In Lebanon, at least one of the units has to remain owner-occupied.

“It’s definitely an opportunity to create some additional housing that is smaller, and presumably more affordable, and also to do it in a way that doesn’t dramatically alter a neighborhood,” David Brooks, Lebanon’s director of planning and development, said of ADUs. He said about six have been built in Lebanon since January 2020, and if just 5% of the 7,000 housing units in the city added an ADU, that could create 350 more apartments without requiring a big housing complex.

Brooks said the package of zoning amendments — which also would make regulations for West Lebanon’s central business district consistent with those for downtown Lebanon and clear the way for an additional dozen more mobile homes at the Currier Mobile Home Park near the Enfield line — will be reviewed by various city boards next month. They then would go back to the City Council, where they were presented earlier this month, which would likely hold a public hearing early next year. Brooks said these zoning amendments could just require City Council approval, but the panel could also opt to send them to voters in March as well.

Meanwhile, Vital Communities and other planning groups are sponsoring a public discussion on Zoom to provide more information about ADUs titled “ADUs: How Homeowners Can Become Home Creators,” at 5:30 p.m. Nov. 3 (register at vitalcommunities.org/ADUs). A “Keys to the Valley” report last spring found that about 10,000 new housing units are needed by 2030 to meet the growing demand in the Upper Valley.

Mike Kiess, workforce housing coordinator at Vital Communities, said the forum will help people understand some of the legal hurdles and other potential obstacles — such as a hefty investment to build an apartment — to create an ADU.

“There are a lot of people who have a resource that is not in play, and that is existing homeowners who have affordability needs as well,” said Kiess, who said some key town officials in Woodstock and Hartford are also interested in encouraging more ADUs.

In Thetford, Nick Clark, a Selectboard member and president of the Hanover Coop board, recently converted a two-car garage into a one-bedroom ADU at the 200-year-old Thetford Center home he owns with his long-term partner, Hannah Smith. Clark said they invested close to $50,000 in the project and rent it through Airbnb, which a friend told them is what traveling nurses at DHMC use to find housing.

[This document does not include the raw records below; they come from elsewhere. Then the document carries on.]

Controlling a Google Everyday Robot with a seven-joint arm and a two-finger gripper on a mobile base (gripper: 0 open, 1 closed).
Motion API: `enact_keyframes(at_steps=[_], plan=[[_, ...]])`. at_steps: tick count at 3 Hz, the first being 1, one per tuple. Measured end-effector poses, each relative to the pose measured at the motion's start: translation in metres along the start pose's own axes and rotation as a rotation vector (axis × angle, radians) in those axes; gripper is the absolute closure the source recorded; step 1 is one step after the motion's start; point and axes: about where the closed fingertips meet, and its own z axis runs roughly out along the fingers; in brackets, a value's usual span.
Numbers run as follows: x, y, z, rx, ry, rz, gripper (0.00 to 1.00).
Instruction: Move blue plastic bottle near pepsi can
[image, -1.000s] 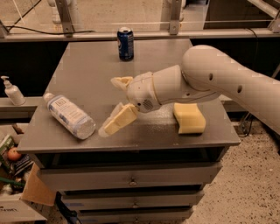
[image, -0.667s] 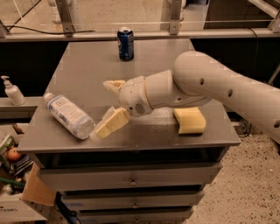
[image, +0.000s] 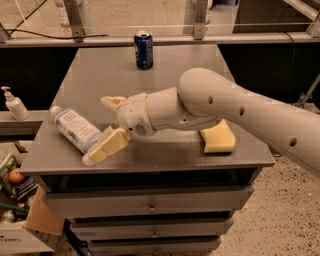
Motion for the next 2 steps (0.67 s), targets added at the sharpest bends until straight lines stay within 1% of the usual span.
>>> enact_keyframes(at_steps=[1, 2], plan=[[-0.0038, 0.0019, 0.0143, 0.001, -0.015, 0.007, 0.0], [0.0031, 0.0037, 0.0241, 0.018, -0.012, 0.036, 0.0]])
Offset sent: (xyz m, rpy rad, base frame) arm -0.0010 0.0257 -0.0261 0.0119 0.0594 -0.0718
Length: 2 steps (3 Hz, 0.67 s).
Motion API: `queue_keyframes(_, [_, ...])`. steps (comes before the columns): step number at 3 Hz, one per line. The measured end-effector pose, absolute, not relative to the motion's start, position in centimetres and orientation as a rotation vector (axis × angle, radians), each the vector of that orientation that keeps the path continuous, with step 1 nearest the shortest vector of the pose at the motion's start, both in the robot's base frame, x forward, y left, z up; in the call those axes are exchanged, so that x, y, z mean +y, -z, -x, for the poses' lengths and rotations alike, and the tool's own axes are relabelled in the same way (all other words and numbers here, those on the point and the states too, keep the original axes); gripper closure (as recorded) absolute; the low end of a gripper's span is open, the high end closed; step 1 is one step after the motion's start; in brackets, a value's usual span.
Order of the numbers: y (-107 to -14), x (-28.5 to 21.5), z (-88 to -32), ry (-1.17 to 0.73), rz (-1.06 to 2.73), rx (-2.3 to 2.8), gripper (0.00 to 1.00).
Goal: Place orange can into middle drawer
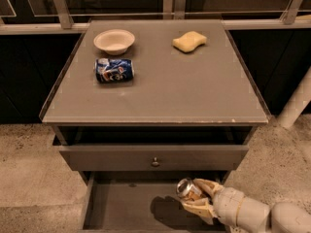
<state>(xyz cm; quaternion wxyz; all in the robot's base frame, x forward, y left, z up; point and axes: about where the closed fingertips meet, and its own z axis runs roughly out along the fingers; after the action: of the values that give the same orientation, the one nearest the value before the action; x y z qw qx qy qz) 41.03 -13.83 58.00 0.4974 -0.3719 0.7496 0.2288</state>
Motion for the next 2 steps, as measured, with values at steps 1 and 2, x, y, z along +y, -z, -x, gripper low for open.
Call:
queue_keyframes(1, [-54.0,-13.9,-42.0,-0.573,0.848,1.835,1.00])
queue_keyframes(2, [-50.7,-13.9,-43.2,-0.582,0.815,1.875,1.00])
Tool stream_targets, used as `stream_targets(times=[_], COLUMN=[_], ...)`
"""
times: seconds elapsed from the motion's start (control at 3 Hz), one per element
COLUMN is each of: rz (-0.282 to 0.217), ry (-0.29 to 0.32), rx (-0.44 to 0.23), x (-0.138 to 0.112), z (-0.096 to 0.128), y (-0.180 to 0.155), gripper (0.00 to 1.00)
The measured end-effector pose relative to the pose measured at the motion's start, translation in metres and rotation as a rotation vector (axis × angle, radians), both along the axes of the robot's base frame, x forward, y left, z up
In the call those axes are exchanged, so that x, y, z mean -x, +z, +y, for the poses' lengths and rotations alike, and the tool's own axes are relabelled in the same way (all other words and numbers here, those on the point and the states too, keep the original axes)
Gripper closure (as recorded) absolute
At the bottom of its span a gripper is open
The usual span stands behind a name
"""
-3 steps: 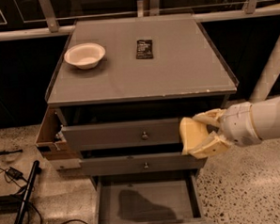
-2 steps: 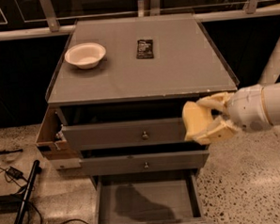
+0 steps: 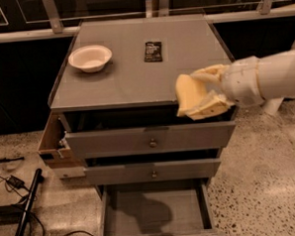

“We wanted to support people working at the hospital,” Clark said. “We are getting a lot of Hitchcock employees.”

They are averaging about $2,000 a month in rental income, he said.

“Part of it is the unit does help us with housing costs, and part of it is there’s just this absolute shortage of housing, so that any unit is good,” Clark added.

In Lebanon, Michael Thomas said he and his wife “have enjoyed everyone that we rented to,” but they may also eventually consider listing their ADU on Airbnb, rather than primarily as a longer-term rental, in part to provide more flexibility when their adult children visit with their families.

In some communities, short-term rental sites like Airbnb have been seen as adding to the housing crunch for middle- and lower-income workers. Asked about Airbnb and ADUs, Brooks, the Lebanon planner, said, “Ideally, we would like to have them be long-term rentals, since that is where the need is. That said, short-term rentals is on our list of topics to be looked into more thoroughly in the future.”